-------- Records --------

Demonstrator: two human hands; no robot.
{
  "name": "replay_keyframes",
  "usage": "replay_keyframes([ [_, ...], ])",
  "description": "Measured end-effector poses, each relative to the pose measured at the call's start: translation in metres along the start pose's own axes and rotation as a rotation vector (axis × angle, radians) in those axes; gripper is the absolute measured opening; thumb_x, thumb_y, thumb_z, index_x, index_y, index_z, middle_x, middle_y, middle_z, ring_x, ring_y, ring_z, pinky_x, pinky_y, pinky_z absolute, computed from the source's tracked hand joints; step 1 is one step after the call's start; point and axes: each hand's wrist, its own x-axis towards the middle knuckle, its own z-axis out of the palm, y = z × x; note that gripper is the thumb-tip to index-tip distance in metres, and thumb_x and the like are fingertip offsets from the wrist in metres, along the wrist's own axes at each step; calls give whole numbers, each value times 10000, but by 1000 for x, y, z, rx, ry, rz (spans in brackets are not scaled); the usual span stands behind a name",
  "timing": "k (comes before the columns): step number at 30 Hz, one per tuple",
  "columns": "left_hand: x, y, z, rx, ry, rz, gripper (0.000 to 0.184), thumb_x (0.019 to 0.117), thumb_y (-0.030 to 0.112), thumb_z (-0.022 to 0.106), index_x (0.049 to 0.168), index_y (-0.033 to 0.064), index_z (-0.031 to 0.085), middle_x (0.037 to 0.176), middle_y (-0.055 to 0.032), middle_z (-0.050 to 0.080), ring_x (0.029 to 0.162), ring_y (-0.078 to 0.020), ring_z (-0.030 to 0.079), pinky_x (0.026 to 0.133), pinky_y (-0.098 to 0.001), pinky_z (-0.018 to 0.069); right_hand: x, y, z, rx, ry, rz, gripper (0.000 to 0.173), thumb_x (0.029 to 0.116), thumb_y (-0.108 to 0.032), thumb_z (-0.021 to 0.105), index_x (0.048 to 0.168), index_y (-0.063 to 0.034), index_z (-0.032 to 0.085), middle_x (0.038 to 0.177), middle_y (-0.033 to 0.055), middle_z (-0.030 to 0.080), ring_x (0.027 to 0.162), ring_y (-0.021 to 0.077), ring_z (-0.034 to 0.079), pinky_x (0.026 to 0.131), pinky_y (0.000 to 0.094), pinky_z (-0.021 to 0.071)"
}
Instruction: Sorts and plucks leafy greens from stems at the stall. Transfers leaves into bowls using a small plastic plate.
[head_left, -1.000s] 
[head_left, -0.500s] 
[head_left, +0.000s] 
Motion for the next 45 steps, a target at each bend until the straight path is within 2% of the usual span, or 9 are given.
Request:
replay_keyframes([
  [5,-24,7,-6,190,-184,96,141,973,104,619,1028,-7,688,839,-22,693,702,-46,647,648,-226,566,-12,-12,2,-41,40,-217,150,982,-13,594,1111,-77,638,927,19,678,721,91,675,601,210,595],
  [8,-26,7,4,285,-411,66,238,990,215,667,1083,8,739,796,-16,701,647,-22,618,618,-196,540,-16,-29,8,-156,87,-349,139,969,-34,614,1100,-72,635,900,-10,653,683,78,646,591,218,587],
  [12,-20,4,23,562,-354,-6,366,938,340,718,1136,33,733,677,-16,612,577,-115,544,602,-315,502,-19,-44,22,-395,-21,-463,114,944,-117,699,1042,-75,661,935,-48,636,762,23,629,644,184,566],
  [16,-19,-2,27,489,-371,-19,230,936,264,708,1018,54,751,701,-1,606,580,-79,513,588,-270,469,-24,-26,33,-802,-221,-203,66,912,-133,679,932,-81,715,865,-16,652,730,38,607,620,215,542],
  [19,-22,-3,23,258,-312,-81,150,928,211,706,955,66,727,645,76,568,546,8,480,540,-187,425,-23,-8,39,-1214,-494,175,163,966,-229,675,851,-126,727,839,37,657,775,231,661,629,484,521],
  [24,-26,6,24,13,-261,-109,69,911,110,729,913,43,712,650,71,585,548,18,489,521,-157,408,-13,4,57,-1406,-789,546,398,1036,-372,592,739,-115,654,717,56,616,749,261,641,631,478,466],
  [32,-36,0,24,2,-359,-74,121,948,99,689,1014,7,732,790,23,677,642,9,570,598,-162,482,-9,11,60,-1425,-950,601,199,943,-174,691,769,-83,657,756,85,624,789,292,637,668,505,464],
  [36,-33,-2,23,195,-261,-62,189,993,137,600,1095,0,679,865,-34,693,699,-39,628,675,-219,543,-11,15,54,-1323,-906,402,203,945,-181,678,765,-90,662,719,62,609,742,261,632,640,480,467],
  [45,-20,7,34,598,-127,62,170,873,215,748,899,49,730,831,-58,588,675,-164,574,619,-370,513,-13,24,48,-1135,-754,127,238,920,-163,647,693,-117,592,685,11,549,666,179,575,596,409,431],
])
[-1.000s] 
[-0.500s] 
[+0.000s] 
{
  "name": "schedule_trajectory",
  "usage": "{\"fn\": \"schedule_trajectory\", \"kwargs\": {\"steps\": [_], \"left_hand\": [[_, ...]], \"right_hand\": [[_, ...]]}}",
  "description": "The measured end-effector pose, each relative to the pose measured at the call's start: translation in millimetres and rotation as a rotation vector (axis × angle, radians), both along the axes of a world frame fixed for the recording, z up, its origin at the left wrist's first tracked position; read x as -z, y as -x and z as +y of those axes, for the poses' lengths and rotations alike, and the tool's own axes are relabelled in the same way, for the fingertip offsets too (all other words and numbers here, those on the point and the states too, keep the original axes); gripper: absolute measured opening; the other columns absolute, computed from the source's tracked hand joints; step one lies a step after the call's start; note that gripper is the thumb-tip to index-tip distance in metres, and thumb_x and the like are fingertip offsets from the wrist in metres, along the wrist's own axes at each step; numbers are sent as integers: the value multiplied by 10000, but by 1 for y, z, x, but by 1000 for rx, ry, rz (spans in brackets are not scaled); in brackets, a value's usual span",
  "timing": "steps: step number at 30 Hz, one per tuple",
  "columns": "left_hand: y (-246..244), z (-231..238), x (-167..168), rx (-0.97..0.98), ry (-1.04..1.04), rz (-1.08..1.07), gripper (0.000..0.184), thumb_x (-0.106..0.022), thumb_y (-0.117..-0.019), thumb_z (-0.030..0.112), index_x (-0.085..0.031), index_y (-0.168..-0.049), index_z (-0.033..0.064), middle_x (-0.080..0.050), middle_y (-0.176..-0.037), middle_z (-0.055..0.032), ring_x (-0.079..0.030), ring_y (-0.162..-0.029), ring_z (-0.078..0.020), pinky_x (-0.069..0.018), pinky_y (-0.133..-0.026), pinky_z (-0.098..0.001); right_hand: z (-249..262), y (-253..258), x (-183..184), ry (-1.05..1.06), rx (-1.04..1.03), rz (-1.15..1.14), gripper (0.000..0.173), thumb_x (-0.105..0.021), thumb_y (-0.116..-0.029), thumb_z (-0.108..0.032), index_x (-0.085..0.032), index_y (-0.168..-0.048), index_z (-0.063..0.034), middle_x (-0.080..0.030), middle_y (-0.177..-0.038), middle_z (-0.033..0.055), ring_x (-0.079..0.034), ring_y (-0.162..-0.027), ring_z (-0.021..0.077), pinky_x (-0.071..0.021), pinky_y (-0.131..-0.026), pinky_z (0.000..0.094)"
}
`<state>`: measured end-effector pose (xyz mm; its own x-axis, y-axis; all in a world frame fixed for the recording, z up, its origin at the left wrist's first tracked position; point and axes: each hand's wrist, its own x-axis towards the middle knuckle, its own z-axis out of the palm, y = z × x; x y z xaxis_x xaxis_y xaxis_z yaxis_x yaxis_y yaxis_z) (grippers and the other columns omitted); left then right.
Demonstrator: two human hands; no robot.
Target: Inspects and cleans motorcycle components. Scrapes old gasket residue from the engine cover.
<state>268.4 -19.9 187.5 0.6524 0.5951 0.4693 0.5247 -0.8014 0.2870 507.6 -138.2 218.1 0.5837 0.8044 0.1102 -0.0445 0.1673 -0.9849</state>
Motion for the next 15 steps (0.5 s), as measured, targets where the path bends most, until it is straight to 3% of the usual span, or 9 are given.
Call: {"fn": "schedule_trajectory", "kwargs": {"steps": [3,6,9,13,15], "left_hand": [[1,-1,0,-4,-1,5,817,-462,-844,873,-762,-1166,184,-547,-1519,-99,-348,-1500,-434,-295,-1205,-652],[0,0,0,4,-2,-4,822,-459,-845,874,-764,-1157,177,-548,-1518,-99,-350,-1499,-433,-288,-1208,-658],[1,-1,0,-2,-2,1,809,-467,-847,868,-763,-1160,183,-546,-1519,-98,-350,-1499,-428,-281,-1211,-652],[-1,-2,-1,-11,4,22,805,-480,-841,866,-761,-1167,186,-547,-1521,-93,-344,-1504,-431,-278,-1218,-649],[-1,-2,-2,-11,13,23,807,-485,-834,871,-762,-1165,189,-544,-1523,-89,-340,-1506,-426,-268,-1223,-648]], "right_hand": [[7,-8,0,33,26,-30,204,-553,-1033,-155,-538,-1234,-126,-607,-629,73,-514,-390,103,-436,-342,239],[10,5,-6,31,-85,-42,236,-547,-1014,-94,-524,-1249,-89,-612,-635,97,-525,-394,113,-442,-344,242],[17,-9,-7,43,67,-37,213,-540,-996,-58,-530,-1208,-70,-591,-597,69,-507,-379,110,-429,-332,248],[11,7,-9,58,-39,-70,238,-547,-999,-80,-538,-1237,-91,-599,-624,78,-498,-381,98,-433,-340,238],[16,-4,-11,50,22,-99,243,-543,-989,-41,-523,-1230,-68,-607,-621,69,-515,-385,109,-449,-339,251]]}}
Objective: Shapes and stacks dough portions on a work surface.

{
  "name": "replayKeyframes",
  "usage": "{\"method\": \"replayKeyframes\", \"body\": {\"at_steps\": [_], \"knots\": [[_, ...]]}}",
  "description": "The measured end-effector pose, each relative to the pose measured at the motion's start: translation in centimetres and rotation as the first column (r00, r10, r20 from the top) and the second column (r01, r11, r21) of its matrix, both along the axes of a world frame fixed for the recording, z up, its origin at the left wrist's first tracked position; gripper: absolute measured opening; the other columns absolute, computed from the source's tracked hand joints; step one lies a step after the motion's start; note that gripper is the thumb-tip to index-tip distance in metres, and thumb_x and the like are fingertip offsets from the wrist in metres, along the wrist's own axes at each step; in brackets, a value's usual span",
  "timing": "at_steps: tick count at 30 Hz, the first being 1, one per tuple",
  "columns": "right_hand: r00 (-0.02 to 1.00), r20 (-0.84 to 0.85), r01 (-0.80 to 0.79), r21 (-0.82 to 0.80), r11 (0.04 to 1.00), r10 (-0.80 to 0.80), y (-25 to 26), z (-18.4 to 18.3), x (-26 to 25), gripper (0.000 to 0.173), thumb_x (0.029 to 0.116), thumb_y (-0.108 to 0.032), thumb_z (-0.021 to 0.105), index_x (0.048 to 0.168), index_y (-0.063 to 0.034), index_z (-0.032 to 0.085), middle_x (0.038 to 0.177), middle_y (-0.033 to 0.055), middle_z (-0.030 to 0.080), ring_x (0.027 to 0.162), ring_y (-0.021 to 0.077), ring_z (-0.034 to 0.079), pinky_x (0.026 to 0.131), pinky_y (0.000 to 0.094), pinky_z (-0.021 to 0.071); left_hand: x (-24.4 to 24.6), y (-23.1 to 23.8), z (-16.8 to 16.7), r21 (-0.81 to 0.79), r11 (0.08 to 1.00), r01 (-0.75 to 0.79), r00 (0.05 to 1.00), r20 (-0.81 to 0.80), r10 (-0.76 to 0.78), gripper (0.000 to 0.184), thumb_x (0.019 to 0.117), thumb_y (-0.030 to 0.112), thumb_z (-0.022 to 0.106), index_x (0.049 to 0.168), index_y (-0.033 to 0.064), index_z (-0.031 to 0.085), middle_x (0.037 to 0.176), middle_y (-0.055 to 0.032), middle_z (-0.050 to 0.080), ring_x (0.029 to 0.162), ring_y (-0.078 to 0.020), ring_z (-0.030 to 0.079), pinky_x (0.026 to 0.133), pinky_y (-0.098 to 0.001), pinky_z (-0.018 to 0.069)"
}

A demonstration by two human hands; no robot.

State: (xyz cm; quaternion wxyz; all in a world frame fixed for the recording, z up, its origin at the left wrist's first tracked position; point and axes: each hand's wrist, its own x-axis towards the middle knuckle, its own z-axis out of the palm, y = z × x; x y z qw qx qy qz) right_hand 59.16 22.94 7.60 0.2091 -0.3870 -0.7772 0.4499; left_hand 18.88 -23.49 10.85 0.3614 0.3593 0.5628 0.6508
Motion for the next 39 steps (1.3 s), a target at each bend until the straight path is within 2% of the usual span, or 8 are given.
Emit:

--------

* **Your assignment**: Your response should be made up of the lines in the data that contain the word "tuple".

* **Finished task**:
  "timing": "k (comes before the columns): step number at 30 Hz, one per tuple",
  "timing": "steps: step number at 30 Hz, one per tuple",
  "timing": "at_steps: tick count at 30 Hz, the first being 1, one per tuple",

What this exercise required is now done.